When I got to Glasgow Green I was surprised that there was a tent selling alcohol which was cordoned off from the rest of the festival. This meant that, rather than as I had experienced at festivals elsewhere, there weren’t families and groups having picnics, including wine, watching the free concert.  The few people who were drinking outside the cordon were being stopped and warned by the police, a result of a local bye-law to try to prevent alcohol-related disorder. This meant that those who were drinking alcohol legally were fenced uncomfortably, like pigs in a pen. “How ridiculous”, I said to my partner. Surely at an event like this, people could be allowed to celebrate, to let their hair down for one day in the year, to celebrate the huge achievements our community has made. Isn’t it insulting to them to assume that they need to be policed to ensure they behave? How wrong I now realise I was.
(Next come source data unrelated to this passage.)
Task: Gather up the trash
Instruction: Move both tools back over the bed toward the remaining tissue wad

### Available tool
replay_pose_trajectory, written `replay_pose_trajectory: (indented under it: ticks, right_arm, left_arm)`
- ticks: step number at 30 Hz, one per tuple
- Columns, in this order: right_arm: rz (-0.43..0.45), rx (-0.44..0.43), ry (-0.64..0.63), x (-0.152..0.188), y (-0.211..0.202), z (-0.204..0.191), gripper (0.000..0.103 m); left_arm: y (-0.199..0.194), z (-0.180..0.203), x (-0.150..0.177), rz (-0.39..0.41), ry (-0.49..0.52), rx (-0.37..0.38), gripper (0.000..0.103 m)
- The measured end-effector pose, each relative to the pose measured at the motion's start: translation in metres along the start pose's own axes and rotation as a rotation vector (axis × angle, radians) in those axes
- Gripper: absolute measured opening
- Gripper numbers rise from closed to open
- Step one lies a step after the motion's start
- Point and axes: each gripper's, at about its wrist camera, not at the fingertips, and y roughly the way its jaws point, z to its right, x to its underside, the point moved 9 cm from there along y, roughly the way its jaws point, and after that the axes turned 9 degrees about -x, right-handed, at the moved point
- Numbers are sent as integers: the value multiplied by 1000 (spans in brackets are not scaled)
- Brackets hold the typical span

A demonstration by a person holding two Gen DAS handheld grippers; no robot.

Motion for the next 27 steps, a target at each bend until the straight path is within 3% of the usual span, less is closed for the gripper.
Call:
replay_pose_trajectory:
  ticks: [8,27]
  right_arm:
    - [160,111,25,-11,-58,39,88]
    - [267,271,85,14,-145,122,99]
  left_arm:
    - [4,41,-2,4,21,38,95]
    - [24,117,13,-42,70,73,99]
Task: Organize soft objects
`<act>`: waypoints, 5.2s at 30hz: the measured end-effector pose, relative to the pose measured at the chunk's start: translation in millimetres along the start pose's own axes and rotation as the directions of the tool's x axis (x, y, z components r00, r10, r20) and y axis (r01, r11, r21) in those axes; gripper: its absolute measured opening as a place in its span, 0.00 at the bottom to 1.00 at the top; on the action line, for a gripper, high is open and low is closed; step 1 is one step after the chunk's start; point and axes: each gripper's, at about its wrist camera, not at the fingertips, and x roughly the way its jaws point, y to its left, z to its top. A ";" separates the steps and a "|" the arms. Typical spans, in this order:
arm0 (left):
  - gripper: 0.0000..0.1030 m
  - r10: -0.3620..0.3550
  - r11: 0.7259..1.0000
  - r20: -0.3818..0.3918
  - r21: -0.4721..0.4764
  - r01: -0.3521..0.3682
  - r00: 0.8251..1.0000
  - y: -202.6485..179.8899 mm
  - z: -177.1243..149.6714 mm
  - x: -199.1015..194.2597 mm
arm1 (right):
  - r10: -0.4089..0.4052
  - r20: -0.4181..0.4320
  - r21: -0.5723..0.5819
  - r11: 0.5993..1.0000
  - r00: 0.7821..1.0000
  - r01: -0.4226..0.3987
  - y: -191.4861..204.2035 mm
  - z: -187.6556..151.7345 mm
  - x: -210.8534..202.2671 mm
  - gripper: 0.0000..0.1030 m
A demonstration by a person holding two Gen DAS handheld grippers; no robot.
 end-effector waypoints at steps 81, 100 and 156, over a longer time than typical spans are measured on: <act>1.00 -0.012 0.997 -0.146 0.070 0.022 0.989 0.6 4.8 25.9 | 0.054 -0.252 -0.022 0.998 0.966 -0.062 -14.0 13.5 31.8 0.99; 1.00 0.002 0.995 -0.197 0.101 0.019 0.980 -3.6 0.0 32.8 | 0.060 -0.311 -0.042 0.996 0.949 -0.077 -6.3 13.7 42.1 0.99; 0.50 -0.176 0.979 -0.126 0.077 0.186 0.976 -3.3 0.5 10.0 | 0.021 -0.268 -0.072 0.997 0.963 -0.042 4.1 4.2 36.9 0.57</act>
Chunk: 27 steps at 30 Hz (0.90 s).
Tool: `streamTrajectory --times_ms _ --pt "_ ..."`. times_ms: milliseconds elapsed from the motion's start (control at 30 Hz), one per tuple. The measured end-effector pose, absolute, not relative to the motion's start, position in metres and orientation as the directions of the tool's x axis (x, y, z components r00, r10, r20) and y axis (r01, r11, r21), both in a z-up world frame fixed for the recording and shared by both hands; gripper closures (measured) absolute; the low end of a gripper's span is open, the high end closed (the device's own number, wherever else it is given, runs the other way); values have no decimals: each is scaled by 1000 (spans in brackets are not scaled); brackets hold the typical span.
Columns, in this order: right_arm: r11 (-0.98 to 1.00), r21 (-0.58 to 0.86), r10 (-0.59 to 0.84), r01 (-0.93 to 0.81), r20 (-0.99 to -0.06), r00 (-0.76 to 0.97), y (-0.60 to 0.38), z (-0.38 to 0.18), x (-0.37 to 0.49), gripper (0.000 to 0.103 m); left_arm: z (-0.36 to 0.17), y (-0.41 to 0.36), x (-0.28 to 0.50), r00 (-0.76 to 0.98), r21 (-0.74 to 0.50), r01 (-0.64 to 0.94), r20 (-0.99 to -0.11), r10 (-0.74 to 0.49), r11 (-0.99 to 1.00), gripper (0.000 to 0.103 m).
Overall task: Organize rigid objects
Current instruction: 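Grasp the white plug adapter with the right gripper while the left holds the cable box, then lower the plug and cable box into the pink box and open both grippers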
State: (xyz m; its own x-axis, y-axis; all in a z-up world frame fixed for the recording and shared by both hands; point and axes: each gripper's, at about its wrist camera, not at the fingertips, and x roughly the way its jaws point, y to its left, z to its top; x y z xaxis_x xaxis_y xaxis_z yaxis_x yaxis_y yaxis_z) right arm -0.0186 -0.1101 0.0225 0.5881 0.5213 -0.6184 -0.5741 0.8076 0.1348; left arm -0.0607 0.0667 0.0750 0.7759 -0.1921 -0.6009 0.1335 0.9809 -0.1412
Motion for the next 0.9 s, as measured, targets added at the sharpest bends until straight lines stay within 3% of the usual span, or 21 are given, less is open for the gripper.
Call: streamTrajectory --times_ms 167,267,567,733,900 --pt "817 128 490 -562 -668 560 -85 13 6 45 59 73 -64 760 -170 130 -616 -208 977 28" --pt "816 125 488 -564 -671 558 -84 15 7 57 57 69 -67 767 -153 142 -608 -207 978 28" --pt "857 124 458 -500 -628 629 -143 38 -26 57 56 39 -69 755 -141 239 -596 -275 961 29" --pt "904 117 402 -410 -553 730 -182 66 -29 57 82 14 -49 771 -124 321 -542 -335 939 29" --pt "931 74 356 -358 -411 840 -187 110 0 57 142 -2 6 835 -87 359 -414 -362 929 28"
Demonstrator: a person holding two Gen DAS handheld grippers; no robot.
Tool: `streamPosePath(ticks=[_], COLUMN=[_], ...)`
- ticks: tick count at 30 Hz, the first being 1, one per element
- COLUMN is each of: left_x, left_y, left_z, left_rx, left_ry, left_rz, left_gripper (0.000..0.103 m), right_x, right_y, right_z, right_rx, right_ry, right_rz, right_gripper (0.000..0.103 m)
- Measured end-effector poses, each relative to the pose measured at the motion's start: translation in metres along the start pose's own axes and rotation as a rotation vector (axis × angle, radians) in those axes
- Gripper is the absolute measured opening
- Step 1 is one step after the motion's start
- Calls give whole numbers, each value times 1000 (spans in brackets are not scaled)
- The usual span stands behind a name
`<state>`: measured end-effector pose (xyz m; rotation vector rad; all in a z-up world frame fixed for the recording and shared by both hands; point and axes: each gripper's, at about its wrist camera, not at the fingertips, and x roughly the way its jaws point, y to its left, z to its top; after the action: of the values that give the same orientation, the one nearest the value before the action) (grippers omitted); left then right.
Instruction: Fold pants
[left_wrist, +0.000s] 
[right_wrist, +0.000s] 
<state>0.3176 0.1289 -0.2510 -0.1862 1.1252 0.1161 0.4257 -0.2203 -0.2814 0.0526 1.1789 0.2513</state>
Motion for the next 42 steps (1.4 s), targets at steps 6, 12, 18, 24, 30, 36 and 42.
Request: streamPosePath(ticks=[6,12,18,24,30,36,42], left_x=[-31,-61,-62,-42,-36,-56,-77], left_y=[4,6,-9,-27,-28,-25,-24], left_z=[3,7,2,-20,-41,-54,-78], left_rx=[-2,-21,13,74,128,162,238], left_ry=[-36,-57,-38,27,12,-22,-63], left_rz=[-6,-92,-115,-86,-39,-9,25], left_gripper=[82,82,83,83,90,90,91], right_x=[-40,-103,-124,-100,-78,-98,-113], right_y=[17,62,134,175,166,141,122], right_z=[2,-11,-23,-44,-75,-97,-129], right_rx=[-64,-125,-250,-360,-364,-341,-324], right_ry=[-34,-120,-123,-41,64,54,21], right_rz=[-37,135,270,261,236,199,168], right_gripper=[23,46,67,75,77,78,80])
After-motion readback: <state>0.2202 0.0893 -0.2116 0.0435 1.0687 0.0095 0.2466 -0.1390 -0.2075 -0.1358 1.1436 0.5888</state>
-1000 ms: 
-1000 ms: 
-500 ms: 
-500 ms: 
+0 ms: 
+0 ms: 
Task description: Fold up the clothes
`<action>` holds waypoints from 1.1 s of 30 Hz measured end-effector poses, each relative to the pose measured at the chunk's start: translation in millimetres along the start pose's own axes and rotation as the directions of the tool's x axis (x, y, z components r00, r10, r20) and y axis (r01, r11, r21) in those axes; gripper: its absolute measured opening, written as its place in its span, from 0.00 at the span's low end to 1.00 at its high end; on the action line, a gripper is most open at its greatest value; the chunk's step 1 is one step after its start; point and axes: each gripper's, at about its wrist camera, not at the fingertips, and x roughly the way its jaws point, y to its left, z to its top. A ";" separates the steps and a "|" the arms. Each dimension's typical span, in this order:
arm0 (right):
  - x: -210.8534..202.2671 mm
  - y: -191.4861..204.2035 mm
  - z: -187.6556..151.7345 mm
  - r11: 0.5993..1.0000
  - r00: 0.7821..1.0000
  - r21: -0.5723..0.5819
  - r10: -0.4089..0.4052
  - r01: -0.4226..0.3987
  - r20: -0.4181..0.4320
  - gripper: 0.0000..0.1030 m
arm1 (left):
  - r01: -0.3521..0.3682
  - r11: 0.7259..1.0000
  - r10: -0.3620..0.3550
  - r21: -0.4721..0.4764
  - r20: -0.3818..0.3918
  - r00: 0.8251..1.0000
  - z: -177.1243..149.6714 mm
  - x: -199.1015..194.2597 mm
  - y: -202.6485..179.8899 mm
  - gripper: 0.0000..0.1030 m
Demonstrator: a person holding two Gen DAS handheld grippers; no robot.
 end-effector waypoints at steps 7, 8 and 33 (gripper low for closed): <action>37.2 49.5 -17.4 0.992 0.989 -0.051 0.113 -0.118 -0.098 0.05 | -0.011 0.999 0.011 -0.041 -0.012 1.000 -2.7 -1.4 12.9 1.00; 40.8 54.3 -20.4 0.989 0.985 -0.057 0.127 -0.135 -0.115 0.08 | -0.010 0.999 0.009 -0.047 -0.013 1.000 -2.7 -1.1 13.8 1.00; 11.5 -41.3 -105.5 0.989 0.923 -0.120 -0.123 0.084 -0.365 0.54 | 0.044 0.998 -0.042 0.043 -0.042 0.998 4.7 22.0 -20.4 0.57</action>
In my professional capacity, now working on alcohol policy, I have myself been accused on TV very recently of being a public health kill-joy who wants to restrict the rights of the sensible majority because of the behaviours of a small minority, policing people’s health behaviours with regulations that interfere with their individual choices in an unwarranted fashion. Of course, that’s not the case. However, alcohol is a regulated commodity and a drug and people will differ on what is appropriate. We must all be open to changing our positions based on the evidence that is available to us.

The connection between alcohol and violence has been well-documented by many researchers. They often differ on the causality of the relationship but there is consensus that where violent behaviours occur, alcohol is often somewhere around. In my current PhD research, many young people have described to me how, rather than places of festivity, alcohol often turns their parties into violent occasions. One young man expressed it thus:

“Ye get people that just go out, get full ae drink and just, somebody’ll look at them, somebody’ll just look at ye and that’ll be it. “What are ye looking at?””

Easy for me as a middle-aged man to think that that only happens at young people’s parties. However, at various times in Glasgow on Saturday (and not late at night – I’d made my exit long before that), I saw drunken women fighting with each other, men and women throwing up in the streets, women falling down. Finally, to top it all off, I was personally whacked in the face by a six foot six man’s shoulder as he flew towards me, having been punched in the face and knocked off his feet in an argument he was having with another man in a city centre gay pub. I didn’t know them. Just wrong place, wrong time.

Loic Wacquant’s research in French banlieues and US ‘ghettos’ unearthed experiences of what he calls an “extraordinary prevalence of physical danger and…acute sense of insecurity” (Wacquant 2008,p.54). He contextualises the daily experience of young people in these areas within what he calls “violence ‘from above’” (2008, p. 24). His thesis is that poor urban young people are constantly abused by the impacts of macro—level socio-economic change including, mass unemployment, relegation to decaying neighbourhoods and a heightened stigmatisation in their daily lives. Violent responses to this, though often self-destructive for individuals and communities, are easily comprehensible. 

I am disappointed by what I experienced this week in Glasgow. Is it possible that the Glasgow experiences of social disadvantage, combined with continuing prejudice against LGBT people from establishment figures, including a not-long-departed-in-disgrace Cardinal, influences some of them, instead of celebrating their diversity in a festival of celebration, to ape the worst behaviours of macho, boorish, prejudiced, drunken (mainly) men?

I wasn’t feeling very proud of the LGBT community in Glasgow on Saturday evening. I was proud though of the very considerate and kind bar staff who gave me ice to put on my cheek. Proud also that working-class people in places like Glasgow are standing up for equality. Proud that many people had dressed up and had fun.

I’m very grateful to so many LGBT activists who give so much  time and effort to celebrate our community and to champion equal rights in marriage, employment, immigration and a host of other areas.

To the others, in local parlance, I’d say, “Get a grip!” We can discuss appropriate health behaviours but violence? Really?

 I missed Heather Small who closed the Pride festival on the Green. The words of her song “Proud” may be a little trite but still pertinent:

“What have you done today to make you feel proud?
It’s never too late to try
What have you done today to make you feel proud?
You could be so many people
If you make that break for freedom
What have you done today to make you feel proud?”

Wacquant, L. (2008) Urban Outcasts. Cambridge: Polity Press.